The company traces its history to 1936, when Joseph W. Luter, Sr. and his son, Joseph W. Luter, Jr., opened the Smithfield Packing Company in Smithfield, Virginia. The latter served as chief executive officer (CEO) until his death in 1962. A grandson, Joseph W. Luter III, joined the company in 1962 and became chairman and CEO in 1966, serving until Smithfield was taken over by Liberty Equities in 1969. The company hired Luter again as CEO in 1975 when it found itself in financial difficulties; his restructuring of the company is credited with its improved performance. His son, Joseph W. Luter IV, became an executive vice president of Smithfield Foods and president of the Smithfield Packing Company, the parent company's largest subsidiary.

Mergers and acquisitions

Smithfield began to expand in 1981 with its purchase of its main competitor, Gwaltney of Smithfield. This was followed by the acquisition of almost 40 companies in the pork, beef, and livestock industries between 1981 and around 2008. The company Patrick Cudahy was purchased in 1984 and Schluderberg-Kurdle in 1986. In 1992 Smithfield opened the world's largest processing plant, a 973,000-square-foot facility in Tar Heel, North Carolina, which by 2000 could process 32,000 pigs a day.

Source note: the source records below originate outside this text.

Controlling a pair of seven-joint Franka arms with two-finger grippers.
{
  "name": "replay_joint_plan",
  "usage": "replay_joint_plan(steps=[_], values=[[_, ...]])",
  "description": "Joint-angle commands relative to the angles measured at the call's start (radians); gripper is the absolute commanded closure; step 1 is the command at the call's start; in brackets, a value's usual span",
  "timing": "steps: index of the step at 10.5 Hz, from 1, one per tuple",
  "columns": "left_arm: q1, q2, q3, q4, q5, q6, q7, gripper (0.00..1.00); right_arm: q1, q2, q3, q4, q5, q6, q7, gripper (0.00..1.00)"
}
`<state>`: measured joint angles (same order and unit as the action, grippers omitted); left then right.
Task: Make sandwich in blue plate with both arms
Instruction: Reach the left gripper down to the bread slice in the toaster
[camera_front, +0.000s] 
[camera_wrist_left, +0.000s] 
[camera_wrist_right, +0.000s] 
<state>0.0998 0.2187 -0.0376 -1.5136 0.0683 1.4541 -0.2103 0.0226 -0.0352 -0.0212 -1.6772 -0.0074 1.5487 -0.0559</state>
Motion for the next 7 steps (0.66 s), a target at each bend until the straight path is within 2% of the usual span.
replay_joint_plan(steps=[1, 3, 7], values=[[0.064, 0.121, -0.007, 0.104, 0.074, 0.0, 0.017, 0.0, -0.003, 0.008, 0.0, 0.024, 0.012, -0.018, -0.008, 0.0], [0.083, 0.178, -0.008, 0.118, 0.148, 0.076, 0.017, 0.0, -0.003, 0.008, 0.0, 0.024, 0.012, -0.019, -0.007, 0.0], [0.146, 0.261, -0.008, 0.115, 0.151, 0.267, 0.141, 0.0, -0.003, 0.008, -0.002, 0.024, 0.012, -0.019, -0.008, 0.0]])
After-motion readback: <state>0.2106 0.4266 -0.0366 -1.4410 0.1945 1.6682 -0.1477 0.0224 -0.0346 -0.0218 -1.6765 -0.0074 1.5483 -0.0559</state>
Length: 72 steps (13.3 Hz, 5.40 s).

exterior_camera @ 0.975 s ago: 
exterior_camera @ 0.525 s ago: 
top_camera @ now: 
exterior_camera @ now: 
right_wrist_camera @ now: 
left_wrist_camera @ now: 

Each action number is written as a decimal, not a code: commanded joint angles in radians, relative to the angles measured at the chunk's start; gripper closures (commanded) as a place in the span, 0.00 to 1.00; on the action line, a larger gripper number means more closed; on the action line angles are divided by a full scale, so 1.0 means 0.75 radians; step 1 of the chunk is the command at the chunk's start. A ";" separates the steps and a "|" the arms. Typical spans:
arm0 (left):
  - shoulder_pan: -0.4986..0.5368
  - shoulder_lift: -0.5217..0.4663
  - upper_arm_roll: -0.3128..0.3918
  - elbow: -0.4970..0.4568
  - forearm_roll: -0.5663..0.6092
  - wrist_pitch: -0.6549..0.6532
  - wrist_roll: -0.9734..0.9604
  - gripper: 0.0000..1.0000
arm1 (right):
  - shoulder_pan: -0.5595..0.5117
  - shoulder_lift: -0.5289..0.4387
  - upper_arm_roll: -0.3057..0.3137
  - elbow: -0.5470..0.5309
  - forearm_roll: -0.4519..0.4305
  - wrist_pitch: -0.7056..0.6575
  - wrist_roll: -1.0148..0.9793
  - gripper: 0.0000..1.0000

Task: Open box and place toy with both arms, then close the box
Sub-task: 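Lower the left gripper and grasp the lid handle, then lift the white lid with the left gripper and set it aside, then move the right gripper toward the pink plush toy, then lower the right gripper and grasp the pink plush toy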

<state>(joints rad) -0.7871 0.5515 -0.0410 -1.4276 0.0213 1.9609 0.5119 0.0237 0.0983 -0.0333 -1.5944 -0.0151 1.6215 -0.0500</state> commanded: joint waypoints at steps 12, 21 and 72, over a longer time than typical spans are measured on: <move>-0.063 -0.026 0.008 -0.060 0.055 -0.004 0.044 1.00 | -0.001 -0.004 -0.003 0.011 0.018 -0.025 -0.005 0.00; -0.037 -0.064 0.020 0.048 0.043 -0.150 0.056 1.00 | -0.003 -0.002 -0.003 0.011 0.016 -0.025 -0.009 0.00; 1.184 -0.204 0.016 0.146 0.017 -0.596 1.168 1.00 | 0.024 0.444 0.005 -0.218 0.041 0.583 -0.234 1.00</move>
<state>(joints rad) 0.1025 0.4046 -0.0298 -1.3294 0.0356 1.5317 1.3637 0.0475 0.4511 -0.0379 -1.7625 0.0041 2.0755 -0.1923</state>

Smithfield purchased John Morrell & Co in Sioux Falls, SD, in 1995 and Circle Four Farms in 1998. In 1999 it bought two of the largest pig producers in the United States: Carroll's Foods and Murphy Family Farms of North Carolina, at that point the largest producer. According to agricultural researchers Jill Hobbs and Linda Young, Smithfield's purchase of these companies constituted a major structural change in the U.S. pig industry.

Farmland Foods of Kansas City was added in 2003, as were Sara Lee's European Meats, ConAgra Foods Refrigerated Meats, Butterball (the poultry producer), and Premium Standard Farms in 2007. The company sold its 49 percent share in Butterball in 2008 for an estimated $175 million. The acquisitions caused concern among regulators in the United States regarding the company's control of the food supply. After Smithfield's purchase of Murphy Family Farms, the Agriculture Department described it as "absurdly big". As of 2006 four companies--Smithfield, Tyson, Swift & Company, and Cargill--were responsible for the production of 70 percent of pork in the United States.

Purchase by Shuanghui Group

On May 29, 2013, WH Group Ltd., then known as Shuanghui Group or Shineway Group, the largest meat producer in China, announced the purchase of Smithfield Foods for $4.72 billion. Shuanghui announced that it would list Smithfield on the Hong Kong Stock Exchange after completing the takeover. On September 6, 2013, the U.S. government approved Shuanghui International Holding's purchase of Smithfield Food, Inc. The deal was valued at approximately $7.1 billion, which included debt. It was the largest stock acquisition by a Chinese company of an American company. At the time of the deal, China was one of the U.S's largest pork importers, although it had 475 million pigs of its own, roughly 60 percent of the global total. Smithfield's CEO, Ken Sullivan, said in 2017 that he sees the company's future as a "consumer-packaged goods business".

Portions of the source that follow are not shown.